Thursday, February 01, 2007

Media Coverage vs Scientific Research

Sifting through the pages of newspapers, most people reading stories about autism would think scientists are primarily grappling with understanding how environmental factors, such as childhood vaccines, might contribute to the condition.
But the truth is quite different. The efforts of the scientific community to explore autism lie predominantly in brain and behavior research.
This disconnect between the scientific community and the popular media is starkly laid out in a study published in the February issue of Nature Reviews Neuroscience by researchers at the Stanford University School of Medicine.
The researchers found that while 41 percent of research funding and published scientific papers on autism dealt with brain and behavior research, only 11 percent of newspaper stories in the United States, United Kingdom and Canada dealt with those issues.
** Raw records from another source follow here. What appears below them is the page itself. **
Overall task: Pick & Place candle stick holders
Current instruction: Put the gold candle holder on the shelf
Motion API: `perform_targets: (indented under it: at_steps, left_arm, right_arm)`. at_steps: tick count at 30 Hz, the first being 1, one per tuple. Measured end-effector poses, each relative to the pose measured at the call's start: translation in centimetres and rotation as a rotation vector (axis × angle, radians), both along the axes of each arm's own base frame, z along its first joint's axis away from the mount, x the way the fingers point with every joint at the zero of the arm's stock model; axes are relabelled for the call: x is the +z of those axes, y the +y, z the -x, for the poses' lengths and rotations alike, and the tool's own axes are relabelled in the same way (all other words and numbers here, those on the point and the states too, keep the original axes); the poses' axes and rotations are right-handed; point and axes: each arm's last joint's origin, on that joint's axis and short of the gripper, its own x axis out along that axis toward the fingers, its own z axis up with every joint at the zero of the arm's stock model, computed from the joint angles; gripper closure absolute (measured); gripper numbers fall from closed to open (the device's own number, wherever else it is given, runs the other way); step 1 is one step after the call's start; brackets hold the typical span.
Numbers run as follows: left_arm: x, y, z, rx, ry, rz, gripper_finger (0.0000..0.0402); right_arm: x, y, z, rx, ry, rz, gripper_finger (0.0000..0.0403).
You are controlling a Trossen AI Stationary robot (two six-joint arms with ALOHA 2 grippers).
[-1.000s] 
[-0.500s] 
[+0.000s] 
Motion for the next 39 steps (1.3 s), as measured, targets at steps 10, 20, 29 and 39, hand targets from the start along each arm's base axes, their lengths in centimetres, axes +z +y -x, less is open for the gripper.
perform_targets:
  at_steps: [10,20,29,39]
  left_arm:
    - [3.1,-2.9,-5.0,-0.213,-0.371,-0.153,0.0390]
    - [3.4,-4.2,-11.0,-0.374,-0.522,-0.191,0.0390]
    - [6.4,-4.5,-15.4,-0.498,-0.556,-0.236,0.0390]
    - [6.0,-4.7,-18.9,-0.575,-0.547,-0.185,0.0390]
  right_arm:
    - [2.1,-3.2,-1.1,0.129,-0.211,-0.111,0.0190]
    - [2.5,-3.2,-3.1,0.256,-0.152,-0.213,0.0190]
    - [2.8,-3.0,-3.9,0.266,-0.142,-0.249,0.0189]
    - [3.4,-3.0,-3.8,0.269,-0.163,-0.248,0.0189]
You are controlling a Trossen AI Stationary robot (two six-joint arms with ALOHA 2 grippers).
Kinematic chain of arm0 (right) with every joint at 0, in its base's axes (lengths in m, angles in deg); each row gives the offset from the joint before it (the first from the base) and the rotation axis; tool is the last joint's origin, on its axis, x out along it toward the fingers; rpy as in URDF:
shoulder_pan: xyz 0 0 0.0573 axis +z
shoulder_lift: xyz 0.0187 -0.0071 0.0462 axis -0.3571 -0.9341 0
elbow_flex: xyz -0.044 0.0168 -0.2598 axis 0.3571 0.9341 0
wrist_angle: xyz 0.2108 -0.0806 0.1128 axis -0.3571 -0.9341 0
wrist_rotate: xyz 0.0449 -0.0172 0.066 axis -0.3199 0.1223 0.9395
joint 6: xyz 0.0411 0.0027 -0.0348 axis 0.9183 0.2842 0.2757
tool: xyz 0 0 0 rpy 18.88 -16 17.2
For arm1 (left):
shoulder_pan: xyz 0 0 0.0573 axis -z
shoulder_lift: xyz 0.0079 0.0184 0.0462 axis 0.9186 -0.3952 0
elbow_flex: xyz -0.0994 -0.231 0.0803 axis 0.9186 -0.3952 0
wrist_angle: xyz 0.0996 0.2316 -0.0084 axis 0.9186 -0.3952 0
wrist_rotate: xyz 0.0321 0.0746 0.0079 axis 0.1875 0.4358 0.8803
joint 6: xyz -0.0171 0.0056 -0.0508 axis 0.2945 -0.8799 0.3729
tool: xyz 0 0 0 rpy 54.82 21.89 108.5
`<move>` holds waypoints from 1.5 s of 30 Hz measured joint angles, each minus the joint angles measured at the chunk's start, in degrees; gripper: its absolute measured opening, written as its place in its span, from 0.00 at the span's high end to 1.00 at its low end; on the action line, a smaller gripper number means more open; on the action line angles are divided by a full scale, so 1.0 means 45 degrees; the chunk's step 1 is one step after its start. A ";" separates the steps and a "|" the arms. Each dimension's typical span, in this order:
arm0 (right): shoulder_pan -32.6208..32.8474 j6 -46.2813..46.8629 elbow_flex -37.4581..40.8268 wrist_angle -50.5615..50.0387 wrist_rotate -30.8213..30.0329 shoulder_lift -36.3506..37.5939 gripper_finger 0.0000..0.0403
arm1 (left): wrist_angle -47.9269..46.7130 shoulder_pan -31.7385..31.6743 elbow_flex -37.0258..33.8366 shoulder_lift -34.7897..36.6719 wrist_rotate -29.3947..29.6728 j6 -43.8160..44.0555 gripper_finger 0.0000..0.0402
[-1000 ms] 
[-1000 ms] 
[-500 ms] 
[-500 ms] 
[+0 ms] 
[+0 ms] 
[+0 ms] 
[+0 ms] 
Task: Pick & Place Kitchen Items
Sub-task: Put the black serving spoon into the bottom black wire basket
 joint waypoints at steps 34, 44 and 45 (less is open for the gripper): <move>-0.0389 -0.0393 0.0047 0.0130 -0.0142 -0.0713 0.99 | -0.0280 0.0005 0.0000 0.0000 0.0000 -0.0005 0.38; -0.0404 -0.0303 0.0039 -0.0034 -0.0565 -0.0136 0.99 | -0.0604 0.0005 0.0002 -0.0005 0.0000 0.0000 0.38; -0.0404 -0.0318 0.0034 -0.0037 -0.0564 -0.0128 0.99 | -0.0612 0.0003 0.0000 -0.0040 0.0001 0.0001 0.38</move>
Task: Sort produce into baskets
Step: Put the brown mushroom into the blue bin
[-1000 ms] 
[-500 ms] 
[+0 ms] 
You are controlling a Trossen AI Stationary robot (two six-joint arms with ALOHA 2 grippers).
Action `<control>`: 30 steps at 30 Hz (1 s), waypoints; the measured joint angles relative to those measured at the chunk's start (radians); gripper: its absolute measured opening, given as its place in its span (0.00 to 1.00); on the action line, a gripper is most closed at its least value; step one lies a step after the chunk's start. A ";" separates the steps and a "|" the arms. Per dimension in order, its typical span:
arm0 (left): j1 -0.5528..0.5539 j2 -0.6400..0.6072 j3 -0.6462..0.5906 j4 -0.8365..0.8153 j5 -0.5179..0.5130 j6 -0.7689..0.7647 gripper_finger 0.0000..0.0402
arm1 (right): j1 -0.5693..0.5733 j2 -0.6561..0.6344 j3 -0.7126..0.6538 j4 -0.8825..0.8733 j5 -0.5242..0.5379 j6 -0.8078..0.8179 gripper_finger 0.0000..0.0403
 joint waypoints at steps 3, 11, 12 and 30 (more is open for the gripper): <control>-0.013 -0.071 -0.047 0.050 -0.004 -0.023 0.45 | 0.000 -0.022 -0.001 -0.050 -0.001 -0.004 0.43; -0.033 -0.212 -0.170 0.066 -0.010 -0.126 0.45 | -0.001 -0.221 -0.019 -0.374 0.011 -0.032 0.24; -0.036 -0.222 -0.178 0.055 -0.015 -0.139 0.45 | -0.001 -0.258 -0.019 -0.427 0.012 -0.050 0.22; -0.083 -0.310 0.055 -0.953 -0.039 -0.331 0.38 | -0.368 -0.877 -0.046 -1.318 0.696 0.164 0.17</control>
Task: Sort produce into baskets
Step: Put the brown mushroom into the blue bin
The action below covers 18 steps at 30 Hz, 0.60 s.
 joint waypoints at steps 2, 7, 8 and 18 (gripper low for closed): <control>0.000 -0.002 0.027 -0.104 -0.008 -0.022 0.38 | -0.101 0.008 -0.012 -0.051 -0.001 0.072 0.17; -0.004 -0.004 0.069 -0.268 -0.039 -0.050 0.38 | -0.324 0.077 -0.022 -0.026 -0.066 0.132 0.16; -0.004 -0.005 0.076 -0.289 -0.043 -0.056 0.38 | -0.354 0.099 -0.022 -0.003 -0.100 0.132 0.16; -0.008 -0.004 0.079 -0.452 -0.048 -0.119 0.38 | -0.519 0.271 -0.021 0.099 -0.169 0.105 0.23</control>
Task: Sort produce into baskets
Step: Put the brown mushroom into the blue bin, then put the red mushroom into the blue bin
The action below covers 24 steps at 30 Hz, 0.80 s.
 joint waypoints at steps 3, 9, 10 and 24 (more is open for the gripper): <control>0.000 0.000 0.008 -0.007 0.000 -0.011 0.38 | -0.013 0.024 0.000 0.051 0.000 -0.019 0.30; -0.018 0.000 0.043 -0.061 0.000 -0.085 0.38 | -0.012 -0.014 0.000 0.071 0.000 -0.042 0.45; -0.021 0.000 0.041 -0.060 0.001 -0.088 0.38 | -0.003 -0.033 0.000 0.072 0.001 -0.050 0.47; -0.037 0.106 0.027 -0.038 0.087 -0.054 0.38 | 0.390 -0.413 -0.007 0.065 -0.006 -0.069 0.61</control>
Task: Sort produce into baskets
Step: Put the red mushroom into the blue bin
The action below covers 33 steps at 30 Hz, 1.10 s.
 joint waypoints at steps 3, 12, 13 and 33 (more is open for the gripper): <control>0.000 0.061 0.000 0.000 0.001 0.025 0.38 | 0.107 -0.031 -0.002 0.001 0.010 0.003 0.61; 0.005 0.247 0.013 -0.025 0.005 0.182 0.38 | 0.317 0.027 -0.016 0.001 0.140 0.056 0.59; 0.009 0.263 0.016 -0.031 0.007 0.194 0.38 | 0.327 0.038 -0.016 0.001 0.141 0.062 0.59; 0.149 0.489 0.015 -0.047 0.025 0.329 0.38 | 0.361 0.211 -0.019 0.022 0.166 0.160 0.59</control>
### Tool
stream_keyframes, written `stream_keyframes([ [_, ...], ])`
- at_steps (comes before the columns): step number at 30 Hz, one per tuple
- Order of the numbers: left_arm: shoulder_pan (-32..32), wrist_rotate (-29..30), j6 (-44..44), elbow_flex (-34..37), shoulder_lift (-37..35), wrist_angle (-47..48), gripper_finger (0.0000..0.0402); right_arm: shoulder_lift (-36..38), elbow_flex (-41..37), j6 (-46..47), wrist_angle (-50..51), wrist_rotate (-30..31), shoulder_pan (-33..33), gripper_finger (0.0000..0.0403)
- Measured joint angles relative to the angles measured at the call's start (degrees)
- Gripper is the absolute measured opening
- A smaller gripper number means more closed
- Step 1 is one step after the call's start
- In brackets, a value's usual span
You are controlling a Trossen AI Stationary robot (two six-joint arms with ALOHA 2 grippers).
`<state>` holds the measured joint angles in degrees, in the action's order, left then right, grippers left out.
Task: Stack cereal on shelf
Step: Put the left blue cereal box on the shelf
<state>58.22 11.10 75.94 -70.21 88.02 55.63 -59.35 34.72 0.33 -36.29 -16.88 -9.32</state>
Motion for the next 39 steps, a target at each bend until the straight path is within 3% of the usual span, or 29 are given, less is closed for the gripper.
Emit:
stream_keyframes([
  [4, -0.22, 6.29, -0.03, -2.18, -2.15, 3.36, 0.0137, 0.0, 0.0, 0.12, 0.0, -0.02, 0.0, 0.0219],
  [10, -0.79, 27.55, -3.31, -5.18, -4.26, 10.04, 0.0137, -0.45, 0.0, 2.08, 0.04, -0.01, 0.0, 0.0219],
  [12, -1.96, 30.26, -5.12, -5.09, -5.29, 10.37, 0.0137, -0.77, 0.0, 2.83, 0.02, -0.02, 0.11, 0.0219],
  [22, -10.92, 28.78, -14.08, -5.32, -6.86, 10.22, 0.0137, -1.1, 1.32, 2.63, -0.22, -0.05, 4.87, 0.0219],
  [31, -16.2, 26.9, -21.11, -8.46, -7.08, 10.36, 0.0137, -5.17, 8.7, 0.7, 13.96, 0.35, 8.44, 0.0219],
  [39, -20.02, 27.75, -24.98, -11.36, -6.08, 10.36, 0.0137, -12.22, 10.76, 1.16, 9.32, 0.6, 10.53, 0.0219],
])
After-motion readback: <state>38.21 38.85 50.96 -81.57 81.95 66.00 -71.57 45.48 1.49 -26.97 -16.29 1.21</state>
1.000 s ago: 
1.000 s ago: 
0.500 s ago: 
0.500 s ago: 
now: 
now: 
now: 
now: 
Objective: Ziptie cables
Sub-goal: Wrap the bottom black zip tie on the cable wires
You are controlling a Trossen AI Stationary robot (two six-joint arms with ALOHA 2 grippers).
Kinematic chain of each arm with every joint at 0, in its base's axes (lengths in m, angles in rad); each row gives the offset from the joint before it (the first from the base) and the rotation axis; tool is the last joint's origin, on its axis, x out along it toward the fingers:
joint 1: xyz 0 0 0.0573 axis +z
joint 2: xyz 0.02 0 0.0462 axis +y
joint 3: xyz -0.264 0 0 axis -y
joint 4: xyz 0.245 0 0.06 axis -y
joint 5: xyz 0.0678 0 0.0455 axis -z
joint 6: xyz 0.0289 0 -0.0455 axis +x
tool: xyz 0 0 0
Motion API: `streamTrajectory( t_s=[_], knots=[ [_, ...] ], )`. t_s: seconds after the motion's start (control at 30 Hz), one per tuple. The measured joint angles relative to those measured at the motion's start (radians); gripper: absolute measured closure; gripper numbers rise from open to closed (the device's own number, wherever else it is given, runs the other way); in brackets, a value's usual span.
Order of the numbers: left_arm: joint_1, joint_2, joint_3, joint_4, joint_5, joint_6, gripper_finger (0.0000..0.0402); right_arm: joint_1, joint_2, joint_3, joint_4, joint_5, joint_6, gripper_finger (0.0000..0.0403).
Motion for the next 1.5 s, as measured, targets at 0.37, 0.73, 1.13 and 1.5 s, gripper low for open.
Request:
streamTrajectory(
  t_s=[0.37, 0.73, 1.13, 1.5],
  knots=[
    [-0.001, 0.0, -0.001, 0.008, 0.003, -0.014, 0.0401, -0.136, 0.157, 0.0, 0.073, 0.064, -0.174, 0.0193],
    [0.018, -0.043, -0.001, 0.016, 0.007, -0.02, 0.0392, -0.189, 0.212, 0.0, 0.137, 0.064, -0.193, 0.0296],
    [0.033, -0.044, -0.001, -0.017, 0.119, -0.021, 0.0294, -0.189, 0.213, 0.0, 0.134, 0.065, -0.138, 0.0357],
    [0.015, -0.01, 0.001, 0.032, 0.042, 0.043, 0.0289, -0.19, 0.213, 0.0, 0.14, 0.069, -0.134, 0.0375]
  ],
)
Instead, 48 percent of the media coverage dealt with environmental causes of autism, particularly the childhood MMR vaccine for measles, mumps and rubella that was once linked with autism in a widely refuted study. Only 13 percent of published research was about environmental triggers of autism.
“What was very interesting is that media frequently reported being very skeptical of the MMR evidence, as was scientific literature,” said Judy Illes, PhD, associate professor of pediatrics and senior author of the paper. The media stories accurately reflected scientific thinking, but didn’t reflect the breadth of scientific research including the genetics, treatment and epidemiology of autism.

The Stanford team divided autism research into six categories: brain and behavior, genetic, environment, treatment, epidemiology and other. Singh then categorized research spending, published research papers and stories about autism in the media. What she found was a sharp disconnect between the conversation scientists were having via published papers, and what the public learned about autism through the media.